[What you will do]
Within the listing that follows, reproduce exactly the lines starting at the line with "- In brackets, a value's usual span" and ending at the line with "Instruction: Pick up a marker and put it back", inclusive, and only those. Pictures are dropped.

[Records supplied]
------------------------------------
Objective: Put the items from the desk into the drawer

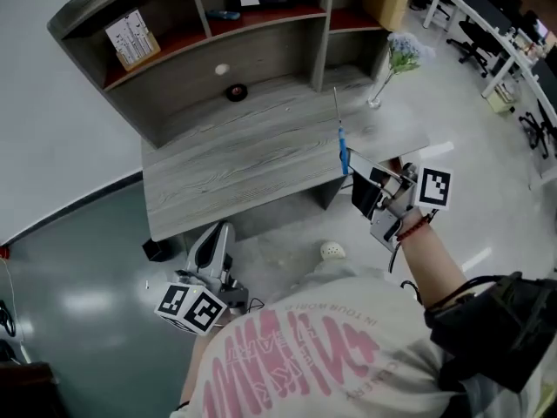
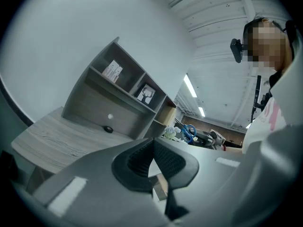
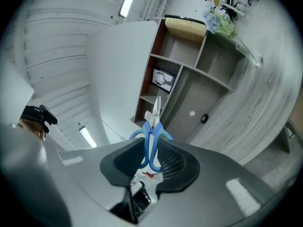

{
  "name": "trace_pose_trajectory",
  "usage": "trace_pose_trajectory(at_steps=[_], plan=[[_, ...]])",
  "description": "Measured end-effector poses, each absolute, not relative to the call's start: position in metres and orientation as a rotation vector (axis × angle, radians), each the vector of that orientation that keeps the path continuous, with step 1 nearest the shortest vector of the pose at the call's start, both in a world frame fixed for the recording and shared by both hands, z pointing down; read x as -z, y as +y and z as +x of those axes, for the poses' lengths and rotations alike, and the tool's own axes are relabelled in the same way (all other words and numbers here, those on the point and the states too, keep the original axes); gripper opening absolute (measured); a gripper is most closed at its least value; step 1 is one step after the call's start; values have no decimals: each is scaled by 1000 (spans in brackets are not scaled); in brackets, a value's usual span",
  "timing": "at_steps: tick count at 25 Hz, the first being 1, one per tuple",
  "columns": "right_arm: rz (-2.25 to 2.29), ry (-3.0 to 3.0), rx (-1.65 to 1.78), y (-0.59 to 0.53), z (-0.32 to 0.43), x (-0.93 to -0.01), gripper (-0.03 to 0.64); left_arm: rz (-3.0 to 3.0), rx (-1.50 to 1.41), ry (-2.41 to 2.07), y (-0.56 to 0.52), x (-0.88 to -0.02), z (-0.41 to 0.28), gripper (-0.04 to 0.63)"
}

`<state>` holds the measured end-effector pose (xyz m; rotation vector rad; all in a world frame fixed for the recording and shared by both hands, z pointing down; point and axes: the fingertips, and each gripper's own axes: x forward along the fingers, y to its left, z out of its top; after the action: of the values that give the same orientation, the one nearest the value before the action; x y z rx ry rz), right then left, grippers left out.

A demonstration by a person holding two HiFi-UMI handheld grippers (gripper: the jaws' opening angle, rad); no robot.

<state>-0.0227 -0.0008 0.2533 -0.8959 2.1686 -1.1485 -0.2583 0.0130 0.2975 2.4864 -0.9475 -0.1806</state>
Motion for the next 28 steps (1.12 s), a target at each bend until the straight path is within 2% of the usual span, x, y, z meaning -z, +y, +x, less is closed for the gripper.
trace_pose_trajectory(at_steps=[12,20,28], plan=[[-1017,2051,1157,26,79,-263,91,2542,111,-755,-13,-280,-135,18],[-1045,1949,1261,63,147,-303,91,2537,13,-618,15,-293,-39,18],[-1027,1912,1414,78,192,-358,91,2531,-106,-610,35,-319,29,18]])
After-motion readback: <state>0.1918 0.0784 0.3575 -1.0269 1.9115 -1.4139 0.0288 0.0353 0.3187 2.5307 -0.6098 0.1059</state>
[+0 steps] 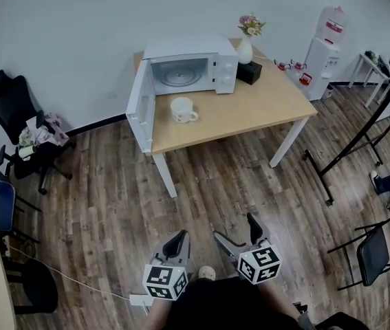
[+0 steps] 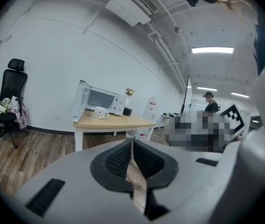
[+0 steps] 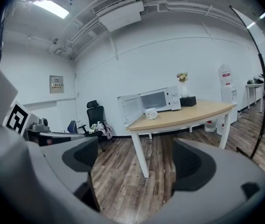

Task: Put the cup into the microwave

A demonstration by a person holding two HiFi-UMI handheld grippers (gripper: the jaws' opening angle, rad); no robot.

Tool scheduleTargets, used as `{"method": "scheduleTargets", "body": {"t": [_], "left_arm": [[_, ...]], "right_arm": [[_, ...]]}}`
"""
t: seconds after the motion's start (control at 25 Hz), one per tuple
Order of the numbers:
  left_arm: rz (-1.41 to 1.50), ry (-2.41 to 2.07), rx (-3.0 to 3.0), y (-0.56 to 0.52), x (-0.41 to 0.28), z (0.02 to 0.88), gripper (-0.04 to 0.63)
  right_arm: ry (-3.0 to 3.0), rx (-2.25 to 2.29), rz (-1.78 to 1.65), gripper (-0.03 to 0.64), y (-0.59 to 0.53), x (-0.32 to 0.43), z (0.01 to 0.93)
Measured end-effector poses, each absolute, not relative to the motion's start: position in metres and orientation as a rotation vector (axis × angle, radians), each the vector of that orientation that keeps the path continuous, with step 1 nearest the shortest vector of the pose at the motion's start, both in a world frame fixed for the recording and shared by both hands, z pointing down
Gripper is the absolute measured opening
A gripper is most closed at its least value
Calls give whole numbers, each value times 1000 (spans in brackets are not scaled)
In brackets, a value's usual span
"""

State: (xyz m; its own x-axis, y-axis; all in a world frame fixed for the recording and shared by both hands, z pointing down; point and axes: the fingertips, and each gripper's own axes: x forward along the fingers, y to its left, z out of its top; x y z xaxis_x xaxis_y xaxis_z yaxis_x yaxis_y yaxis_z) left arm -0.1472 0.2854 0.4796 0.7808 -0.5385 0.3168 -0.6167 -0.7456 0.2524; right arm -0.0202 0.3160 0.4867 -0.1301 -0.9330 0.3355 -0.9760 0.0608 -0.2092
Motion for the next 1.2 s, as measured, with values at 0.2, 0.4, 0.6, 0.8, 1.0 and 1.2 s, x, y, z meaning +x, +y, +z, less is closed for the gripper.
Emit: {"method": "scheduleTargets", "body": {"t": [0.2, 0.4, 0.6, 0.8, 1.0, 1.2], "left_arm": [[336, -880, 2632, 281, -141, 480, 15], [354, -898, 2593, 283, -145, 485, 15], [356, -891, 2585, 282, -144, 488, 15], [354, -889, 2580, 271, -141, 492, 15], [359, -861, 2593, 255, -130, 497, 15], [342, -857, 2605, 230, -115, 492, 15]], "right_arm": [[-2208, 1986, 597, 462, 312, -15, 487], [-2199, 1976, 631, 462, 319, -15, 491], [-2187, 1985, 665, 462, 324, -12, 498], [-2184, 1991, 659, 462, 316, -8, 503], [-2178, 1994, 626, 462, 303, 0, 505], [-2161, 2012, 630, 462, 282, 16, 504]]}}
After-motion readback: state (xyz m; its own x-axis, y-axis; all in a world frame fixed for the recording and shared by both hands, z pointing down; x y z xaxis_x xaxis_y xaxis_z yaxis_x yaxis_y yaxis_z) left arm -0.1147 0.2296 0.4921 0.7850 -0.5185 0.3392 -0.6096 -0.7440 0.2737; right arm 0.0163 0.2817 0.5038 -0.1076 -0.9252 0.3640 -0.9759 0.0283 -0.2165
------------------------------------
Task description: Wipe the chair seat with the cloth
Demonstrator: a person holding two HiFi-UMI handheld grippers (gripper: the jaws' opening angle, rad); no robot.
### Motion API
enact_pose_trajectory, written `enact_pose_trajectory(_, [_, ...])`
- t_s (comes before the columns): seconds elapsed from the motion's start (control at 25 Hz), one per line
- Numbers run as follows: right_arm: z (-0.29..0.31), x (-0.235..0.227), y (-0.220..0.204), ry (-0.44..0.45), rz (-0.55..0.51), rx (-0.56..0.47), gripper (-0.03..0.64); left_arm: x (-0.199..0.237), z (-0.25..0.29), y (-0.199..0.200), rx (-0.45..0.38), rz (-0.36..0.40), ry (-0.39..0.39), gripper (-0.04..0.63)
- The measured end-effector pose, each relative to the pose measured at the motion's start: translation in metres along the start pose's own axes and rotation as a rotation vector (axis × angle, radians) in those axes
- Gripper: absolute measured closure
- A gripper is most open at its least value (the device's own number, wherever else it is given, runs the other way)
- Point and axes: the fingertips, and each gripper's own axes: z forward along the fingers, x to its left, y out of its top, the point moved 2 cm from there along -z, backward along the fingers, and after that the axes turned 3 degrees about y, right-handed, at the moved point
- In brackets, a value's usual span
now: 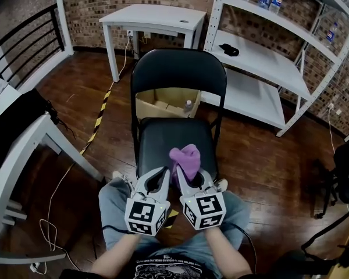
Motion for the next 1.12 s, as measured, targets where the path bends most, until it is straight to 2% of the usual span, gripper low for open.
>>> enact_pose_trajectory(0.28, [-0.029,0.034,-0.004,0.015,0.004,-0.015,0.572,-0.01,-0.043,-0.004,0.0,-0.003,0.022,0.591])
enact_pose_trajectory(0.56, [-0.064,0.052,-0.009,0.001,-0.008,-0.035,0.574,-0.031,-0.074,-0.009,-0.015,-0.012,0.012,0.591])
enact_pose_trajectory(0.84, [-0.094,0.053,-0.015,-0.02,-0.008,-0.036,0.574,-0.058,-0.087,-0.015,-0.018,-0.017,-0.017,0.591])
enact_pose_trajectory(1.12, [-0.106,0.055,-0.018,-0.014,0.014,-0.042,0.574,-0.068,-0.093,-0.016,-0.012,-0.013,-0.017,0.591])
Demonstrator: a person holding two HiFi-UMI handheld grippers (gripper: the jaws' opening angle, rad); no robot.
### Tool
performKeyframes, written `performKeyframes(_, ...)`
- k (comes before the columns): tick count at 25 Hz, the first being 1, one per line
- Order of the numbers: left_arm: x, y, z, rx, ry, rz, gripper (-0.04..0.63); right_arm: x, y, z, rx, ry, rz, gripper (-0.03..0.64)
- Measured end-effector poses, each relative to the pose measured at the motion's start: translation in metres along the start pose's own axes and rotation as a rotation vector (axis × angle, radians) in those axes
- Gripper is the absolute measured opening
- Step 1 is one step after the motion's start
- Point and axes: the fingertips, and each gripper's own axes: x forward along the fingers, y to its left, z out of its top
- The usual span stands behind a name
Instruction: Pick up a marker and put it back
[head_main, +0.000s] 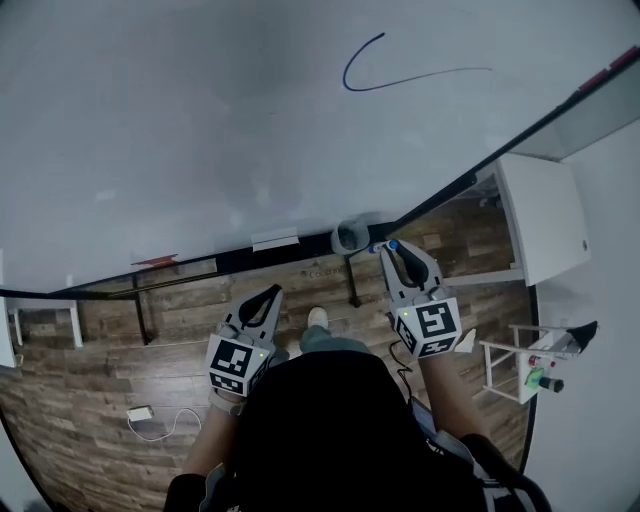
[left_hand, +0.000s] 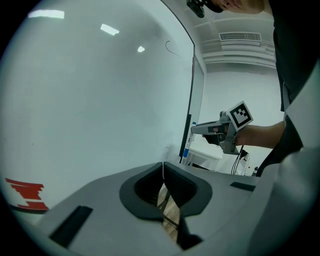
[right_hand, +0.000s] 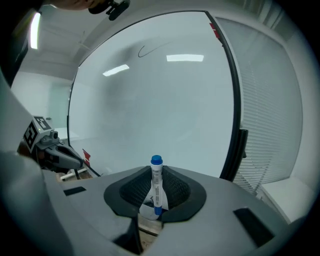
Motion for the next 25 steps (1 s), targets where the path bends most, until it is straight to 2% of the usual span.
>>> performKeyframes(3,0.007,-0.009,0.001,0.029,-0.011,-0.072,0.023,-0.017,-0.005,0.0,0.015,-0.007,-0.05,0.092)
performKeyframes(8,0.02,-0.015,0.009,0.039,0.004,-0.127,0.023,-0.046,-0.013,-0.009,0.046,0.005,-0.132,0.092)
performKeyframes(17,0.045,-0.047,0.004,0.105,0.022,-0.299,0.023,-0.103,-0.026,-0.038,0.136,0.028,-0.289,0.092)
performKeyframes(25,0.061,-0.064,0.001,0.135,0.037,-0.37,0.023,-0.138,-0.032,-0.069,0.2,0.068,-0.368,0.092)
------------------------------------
[Expected answer]
- In brackets, a value's usual span
now: 
Motion for the next 1.12 s, as measured, targets where the path bends most, until it is straight to 2% of the usual span, gripper low for open.
>>> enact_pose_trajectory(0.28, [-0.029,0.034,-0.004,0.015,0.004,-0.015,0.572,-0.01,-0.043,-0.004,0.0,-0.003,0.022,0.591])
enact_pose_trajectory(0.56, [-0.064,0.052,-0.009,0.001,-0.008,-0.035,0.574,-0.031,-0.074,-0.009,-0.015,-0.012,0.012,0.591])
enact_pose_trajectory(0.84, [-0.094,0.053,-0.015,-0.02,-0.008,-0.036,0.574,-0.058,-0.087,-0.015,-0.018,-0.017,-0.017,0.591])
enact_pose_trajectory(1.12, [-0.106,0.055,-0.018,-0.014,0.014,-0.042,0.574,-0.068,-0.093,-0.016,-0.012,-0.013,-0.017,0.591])
Demonstrator: a person holding two HiFi-UMI handheld grippers (gripper: the jaws' opening angle, rad); no robot.
### Tool
performKeyframes, written `performKeyframes(_, ...)`
- k (comes before the columns): tick count at 25 Hz, the first being 1, one per line
- Order of the numbers: left_arm: x, y, z, rx, ry, rz, gripper (-0.04..0.63); right_arm: x, y, z, rx, ry, rz, gripper (-0.03..0.64)
- Measured end-effector poses, each relative to the pose measured at the motion's start: translation in metres along the start pose's own axes and rotation as a rotation vector (axis × angle, radians) in those axes
- Gripper is the absolute measured opening
- Step 1 is one step after the motion's start
- Point and axes: the fingertips, and each gripper's own axes: x forward along the fingers, y to its left, z out of its top
- The usual span stands behind a name
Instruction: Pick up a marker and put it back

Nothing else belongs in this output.